PROBLEM TO SOLVE:
In the records below, find each line containing the word "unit" and copy it.

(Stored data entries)
***

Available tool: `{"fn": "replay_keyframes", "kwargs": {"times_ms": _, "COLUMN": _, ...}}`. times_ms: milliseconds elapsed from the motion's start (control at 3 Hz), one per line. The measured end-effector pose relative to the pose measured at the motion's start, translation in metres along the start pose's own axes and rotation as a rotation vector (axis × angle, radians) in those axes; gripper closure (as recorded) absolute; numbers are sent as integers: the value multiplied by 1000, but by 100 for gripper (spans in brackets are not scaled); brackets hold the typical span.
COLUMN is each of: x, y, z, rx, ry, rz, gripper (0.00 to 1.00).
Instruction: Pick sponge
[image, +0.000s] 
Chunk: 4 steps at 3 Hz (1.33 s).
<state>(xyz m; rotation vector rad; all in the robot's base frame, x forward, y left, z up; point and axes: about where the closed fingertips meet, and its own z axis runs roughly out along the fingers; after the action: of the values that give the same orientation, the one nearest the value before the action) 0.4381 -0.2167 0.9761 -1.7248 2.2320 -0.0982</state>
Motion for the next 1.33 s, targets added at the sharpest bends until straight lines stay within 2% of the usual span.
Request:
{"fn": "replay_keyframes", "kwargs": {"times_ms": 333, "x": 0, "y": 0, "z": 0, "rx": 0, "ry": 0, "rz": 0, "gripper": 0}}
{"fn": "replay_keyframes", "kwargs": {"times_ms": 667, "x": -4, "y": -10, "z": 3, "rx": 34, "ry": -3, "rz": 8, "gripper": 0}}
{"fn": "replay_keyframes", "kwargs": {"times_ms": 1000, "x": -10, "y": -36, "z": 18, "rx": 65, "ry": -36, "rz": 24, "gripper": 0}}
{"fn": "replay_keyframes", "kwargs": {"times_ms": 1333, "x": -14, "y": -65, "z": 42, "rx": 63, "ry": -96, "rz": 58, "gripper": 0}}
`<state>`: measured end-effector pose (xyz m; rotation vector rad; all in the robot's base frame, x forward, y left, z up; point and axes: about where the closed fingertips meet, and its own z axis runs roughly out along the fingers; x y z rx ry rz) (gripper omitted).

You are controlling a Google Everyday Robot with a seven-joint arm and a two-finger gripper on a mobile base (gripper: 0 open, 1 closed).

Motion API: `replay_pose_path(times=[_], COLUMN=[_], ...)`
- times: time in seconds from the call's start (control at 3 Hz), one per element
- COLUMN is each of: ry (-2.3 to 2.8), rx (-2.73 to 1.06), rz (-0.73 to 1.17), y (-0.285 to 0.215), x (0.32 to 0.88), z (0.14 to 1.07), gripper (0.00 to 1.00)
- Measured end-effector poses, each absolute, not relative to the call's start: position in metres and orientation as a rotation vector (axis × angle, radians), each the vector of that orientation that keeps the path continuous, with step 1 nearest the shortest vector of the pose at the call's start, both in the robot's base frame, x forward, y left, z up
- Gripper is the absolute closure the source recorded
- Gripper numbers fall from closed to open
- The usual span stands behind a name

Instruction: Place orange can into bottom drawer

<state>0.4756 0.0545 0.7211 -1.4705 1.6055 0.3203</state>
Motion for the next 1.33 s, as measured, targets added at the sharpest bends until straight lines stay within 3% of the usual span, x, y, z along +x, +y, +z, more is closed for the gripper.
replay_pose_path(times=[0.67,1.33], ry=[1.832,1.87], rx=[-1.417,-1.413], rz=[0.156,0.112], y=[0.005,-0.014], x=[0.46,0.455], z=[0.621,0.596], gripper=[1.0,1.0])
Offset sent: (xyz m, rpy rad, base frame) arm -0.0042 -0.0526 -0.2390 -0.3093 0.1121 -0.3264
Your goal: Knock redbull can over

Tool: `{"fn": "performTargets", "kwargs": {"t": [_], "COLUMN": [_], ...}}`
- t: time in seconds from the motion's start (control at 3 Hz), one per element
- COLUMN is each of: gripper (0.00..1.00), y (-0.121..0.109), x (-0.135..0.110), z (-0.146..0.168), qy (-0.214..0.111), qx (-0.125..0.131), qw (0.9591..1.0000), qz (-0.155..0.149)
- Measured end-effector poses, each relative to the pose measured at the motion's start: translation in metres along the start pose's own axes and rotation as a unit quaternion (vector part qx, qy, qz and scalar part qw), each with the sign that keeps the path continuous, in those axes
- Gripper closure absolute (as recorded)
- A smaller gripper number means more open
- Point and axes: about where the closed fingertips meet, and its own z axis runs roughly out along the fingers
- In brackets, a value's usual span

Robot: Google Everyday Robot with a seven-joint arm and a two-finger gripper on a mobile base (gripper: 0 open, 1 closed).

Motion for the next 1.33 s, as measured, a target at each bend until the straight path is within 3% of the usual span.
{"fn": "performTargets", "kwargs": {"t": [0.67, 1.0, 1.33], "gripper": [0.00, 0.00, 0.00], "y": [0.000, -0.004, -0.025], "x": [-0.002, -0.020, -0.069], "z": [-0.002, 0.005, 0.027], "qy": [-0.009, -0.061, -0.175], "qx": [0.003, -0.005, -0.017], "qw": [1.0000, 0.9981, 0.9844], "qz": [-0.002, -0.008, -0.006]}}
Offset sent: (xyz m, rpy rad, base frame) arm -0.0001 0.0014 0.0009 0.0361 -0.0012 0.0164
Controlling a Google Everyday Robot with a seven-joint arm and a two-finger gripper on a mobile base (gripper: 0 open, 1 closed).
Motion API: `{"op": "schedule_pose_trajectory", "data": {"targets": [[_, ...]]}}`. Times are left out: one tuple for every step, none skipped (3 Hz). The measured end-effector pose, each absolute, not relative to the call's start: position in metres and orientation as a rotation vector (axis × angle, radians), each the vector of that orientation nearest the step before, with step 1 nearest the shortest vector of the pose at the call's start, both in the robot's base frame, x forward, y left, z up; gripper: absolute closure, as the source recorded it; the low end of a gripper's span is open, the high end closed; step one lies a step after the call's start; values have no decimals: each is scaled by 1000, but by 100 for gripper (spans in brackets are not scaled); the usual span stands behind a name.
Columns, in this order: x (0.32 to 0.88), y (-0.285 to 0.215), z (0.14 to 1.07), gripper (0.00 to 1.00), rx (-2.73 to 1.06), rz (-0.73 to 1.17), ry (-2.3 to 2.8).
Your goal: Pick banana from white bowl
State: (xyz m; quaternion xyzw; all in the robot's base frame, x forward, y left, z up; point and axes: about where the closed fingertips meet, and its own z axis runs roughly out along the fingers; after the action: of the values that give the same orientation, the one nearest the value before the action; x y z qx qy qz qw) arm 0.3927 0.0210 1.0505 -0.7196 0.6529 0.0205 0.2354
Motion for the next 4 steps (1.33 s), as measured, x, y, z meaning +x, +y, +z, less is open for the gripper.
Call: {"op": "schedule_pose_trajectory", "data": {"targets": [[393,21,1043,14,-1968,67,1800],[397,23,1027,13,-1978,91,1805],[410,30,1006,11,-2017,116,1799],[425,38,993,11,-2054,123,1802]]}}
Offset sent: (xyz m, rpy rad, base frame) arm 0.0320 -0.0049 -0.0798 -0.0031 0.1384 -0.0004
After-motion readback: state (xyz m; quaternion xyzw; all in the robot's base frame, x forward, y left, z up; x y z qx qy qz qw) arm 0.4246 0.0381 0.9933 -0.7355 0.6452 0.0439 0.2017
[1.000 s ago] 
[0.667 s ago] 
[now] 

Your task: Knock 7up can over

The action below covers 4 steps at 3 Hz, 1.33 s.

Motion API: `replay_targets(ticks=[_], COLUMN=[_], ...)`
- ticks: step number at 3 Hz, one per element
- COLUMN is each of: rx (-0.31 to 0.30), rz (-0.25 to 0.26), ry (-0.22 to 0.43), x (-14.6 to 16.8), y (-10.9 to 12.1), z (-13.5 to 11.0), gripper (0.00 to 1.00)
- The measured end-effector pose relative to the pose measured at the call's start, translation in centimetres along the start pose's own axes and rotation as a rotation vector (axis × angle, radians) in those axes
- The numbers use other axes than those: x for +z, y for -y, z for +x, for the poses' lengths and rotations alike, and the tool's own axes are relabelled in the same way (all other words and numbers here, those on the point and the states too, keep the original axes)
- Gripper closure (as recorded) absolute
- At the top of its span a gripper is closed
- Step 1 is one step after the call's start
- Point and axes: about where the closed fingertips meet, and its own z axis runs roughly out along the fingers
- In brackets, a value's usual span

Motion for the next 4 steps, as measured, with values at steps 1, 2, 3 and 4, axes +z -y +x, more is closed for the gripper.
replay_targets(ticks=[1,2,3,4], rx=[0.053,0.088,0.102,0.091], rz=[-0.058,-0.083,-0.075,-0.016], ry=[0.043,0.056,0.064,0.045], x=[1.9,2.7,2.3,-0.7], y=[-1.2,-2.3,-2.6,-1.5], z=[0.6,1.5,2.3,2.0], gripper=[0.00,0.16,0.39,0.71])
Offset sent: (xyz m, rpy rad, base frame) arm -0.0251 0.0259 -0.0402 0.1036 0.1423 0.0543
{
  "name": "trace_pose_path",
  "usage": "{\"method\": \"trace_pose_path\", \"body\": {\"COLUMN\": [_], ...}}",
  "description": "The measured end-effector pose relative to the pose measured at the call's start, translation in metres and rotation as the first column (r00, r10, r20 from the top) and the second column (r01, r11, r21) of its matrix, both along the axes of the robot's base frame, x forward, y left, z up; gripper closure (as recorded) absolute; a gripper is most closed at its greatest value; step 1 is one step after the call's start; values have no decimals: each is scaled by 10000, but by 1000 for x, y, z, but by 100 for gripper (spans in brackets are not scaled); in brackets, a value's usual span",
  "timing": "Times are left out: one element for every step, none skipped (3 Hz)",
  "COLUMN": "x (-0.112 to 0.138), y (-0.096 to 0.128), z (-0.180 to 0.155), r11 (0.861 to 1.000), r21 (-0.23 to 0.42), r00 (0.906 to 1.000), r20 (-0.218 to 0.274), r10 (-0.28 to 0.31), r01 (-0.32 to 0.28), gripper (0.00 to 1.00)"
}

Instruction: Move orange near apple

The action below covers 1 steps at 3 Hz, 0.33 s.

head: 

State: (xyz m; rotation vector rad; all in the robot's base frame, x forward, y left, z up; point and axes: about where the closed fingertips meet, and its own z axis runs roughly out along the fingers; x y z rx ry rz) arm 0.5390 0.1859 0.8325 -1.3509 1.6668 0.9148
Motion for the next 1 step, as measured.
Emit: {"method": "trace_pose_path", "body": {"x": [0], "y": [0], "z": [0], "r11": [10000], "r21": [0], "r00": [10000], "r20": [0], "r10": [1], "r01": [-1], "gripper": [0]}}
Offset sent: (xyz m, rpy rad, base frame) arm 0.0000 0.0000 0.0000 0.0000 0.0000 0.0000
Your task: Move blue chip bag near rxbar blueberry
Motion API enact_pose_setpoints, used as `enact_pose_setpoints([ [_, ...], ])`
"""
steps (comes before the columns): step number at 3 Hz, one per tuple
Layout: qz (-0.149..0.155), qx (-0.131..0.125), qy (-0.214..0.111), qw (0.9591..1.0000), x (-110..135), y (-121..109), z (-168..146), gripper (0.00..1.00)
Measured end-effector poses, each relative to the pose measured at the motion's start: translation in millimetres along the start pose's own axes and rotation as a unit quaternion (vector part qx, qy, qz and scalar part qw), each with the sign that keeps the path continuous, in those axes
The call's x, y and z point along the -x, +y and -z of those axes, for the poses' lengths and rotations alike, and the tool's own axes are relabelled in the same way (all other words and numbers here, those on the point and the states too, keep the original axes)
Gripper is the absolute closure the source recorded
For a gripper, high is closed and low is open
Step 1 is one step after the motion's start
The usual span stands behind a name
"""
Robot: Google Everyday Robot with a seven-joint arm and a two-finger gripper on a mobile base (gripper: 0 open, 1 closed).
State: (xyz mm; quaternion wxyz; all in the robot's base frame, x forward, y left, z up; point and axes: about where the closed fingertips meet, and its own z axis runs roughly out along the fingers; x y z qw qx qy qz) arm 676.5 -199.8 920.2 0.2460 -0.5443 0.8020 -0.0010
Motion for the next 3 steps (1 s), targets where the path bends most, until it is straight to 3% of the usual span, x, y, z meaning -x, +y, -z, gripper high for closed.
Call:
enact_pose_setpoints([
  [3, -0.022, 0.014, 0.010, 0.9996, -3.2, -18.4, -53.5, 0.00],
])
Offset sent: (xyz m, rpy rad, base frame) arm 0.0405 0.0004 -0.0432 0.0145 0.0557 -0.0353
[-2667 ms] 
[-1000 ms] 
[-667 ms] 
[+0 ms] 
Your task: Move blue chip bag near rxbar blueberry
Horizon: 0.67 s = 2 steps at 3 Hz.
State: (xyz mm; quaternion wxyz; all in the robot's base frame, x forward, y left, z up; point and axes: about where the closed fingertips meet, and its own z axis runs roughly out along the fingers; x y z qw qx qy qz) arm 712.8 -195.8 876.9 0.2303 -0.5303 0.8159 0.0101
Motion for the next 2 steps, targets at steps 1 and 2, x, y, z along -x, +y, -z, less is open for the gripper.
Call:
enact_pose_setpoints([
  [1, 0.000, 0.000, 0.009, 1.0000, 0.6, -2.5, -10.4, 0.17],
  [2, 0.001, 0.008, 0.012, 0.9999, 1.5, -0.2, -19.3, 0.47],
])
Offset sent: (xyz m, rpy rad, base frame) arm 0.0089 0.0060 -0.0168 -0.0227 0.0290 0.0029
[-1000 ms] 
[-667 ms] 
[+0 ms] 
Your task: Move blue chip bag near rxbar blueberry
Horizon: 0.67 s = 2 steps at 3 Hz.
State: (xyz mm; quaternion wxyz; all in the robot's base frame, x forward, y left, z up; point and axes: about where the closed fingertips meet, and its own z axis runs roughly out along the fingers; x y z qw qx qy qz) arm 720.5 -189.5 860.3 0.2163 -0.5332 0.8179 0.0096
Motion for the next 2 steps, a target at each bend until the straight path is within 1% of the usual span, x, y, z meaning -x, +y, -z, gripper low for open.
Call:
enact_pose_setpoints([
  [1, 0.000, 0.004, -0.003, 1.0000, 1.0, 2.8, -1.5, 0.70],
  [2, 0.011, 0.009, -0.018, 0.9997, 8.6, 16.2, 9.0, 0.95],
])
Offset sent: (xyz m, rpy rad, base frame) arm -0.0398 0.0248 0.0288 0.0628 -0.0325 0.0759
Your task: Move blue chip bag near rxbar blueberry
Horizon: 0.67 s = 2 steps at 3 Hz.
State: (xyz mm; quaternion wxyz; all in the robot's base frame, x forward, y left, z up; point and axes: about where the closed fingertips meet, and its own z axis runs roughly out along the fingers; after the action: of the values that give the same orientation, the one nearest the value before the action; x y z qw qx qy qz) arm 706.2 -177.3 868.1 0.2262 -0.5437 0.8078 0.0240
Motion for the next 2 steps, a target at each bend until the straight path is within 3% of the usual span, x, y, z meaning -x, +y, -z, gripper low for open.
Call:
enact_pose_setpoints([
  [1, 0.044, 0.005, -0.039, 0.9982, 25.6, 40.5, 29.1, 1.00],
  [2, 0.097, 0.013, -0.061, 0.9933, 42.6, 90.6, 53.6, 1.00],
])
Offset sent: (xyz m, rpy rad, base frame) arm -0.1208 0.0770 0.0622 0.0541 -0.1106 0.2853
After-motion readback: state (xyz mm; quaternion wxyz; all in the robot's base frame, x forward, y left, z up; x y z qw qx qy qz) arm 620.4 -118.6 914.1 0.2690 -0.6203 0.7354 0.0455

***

FINISHED EXERCISE:
- Measured end-effector poses, each relative to the pose measured at the motion's start: translation in metres along the start pose's own axes and rotation as a unit quaternion (vector part qx, qy, qz and scalar part qw), each with the sign that keeps the path continuous, in those axes
Measured end-effector poses, each relative to the pose measured at the motion's start: translation in millimetres along the start pose's own axes and rotation as a unit quaternion (vector part qx, qy, qz and scalar part qw), each with the sign that keeps the path continuous, in those axes

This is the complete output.